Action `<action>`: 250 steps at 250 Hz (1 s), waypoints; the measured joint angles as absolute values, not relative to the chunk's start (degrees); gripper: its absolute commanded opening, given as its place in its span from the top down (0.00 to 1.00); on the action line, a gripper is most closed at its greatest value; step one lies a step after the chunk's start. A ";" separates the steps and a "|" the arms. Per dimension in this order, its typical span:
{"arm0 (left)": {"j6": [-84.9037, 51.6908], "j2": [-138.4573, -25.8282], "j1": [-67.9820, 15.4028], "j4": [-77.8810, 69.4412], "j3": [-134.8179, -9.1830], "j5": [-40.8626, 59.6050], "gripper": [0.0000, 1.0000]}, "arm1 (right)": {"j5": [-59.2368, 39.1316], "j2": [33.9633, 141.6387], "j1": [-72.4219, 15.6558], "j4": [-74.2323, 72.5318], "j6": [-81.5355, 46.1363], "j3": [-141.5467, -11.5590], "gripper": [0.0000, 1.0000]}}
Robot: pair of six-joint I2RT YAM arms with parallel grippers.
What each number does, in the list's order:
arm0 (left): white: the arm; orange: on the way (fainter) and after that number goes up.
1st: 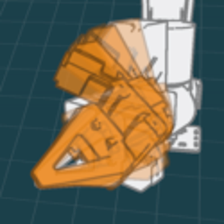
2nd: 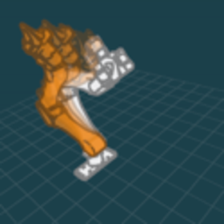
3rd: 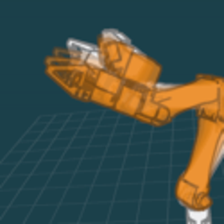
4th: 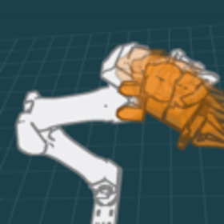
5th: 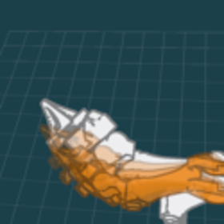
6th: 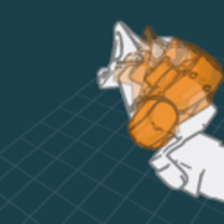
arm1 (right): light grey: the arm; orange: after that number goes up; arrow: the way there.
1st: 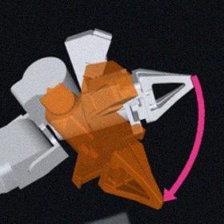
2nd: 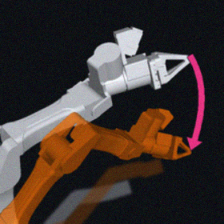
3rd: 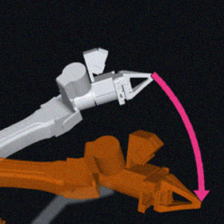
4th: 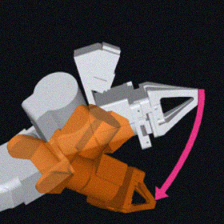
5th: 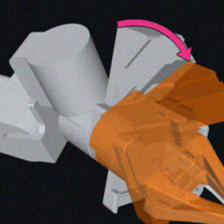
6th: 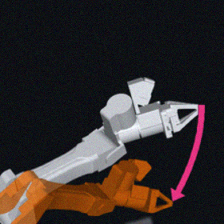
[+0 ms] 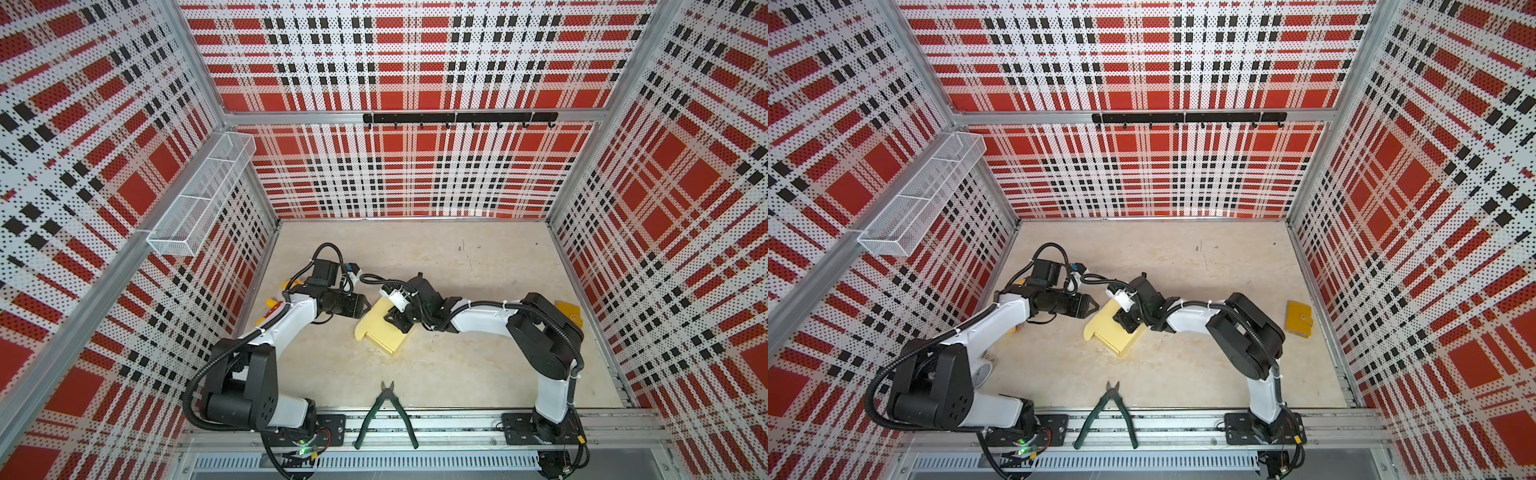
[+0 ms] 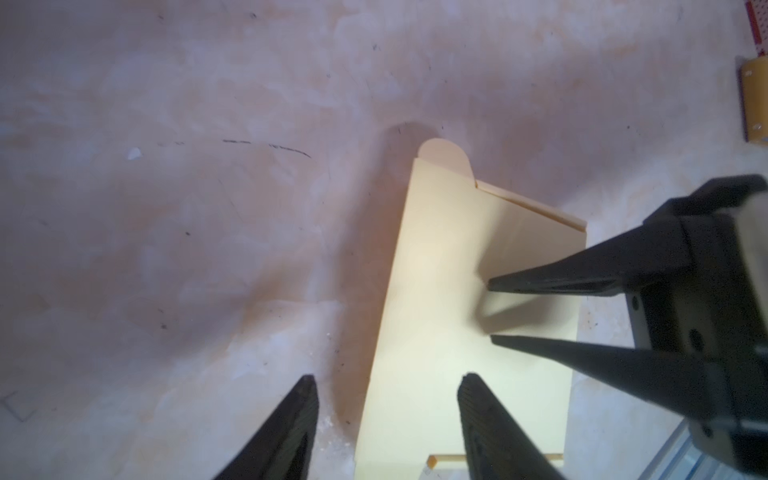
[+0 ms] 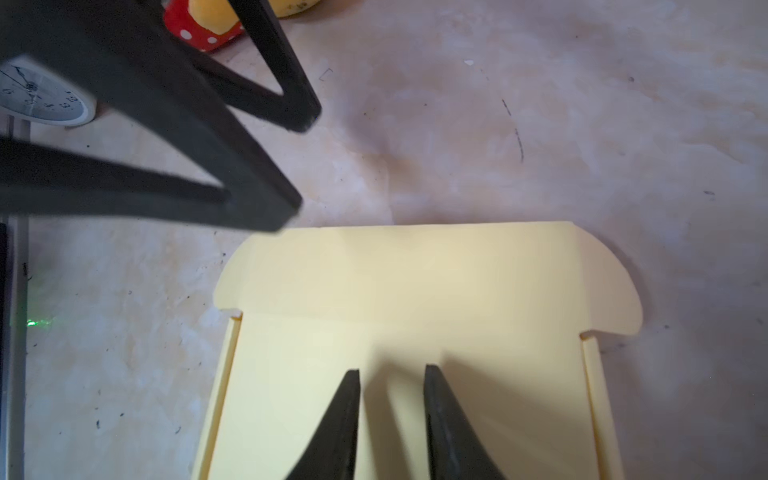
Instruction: Fold the paper box
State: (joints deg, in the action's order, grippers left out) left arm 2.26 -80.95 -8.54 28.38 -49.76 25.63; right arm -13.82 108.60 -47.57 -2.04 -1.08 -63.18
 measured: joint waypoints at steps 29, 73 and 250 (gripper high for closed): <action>1.54 -80.42 -6.98 27.66 -49.76 26.26 0.40 | -13.43 105.91 -45.74 2.44 -0.54 -63.18 0.70; 1.89 -80.38 -6.26 27.38 -49.76 26.68 0.39 | -13.41 104.29 -48.75 5.61 -0.58 -67.13 0.71; 2.11 -80.14 -2.57 26.48 -50.26 26.76 0.35 | -12.45 109.93 -54.72 7.49 -2.17 -69.17 0.71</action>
State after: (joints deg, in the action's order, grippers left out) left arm 2.11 -80.14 -2.57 26.48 -50.26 26.76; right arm -12.45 109.93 -54.72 7.49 -2.17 -69.17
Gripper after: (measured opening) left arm 0.649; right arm 0.299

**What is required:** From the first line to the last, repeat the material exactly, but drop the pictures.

**Exercise response:**
Action `<action>`: 250 steps at 250 Hz (1 s), waypoints; the measured joint angles as absolute values, not relative to the chunk's start (degrees); gripper: its absolute commanded opening, given as its place in its span from the top down (0.00 to 1.00); on the action line, a gripper is most closed at its greatest value; step one lies a step after the chunk's start. A ";" separates the steps and a "|" the arms. Per dimension in this order, its typical span:
{"arm0 (left)": {"j6": [-84.9037, 51.6908], "j2": [-138.4573, -25.8282], "j1": [-67.9820, 15.4028], "j4": [-77.8810, 69.4412], "j3": [-134.8179, -9.1830], "j5": [-40.8626, 59.6050], "gripper": [0.0000, 1.0000]}, "arm1 (right)": {"j5": [-59.2368, 39.1316], "j2": [33.9633, 141.6387], "j1": [-72.4219, 15.6558], "j4": [-74.2323, 72.5318], "j6": [-81.5355, 46.1363], "j3": [-141.5467, -11.5590], "gripper": [0.0000, 1.0000]}}
Robot: pair of six-joint I2RT YAM arms with parallel grippers.
What each number does, in the list's order:
arm0 (left): white: the arm; orange: on the way (fainter) and after that number goes up.
1st: 
2nd: 
3rd: 
4th: 
5th: 
6th: 
arm1 (right): light grey: the arm; orange: after that number goes up; arrow: the way there.
1st: 
2nd: 
3rd: 
4th: 
5th: 
6th: 
[+0 ms] 
[+0 ms] 
[+0 ms] 
Instruction: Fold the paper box
State: (joints deg, in the action's order, grippers left out) left arm 2.26 -80.95 -8.54 28.38 -49.76 25.63; right arm -13.82 108.60 -47.57 -2.04 -1.08 -63.18
 measured: joint waypoints at steps 29, 73 and 250 (gripper high for closed): <action>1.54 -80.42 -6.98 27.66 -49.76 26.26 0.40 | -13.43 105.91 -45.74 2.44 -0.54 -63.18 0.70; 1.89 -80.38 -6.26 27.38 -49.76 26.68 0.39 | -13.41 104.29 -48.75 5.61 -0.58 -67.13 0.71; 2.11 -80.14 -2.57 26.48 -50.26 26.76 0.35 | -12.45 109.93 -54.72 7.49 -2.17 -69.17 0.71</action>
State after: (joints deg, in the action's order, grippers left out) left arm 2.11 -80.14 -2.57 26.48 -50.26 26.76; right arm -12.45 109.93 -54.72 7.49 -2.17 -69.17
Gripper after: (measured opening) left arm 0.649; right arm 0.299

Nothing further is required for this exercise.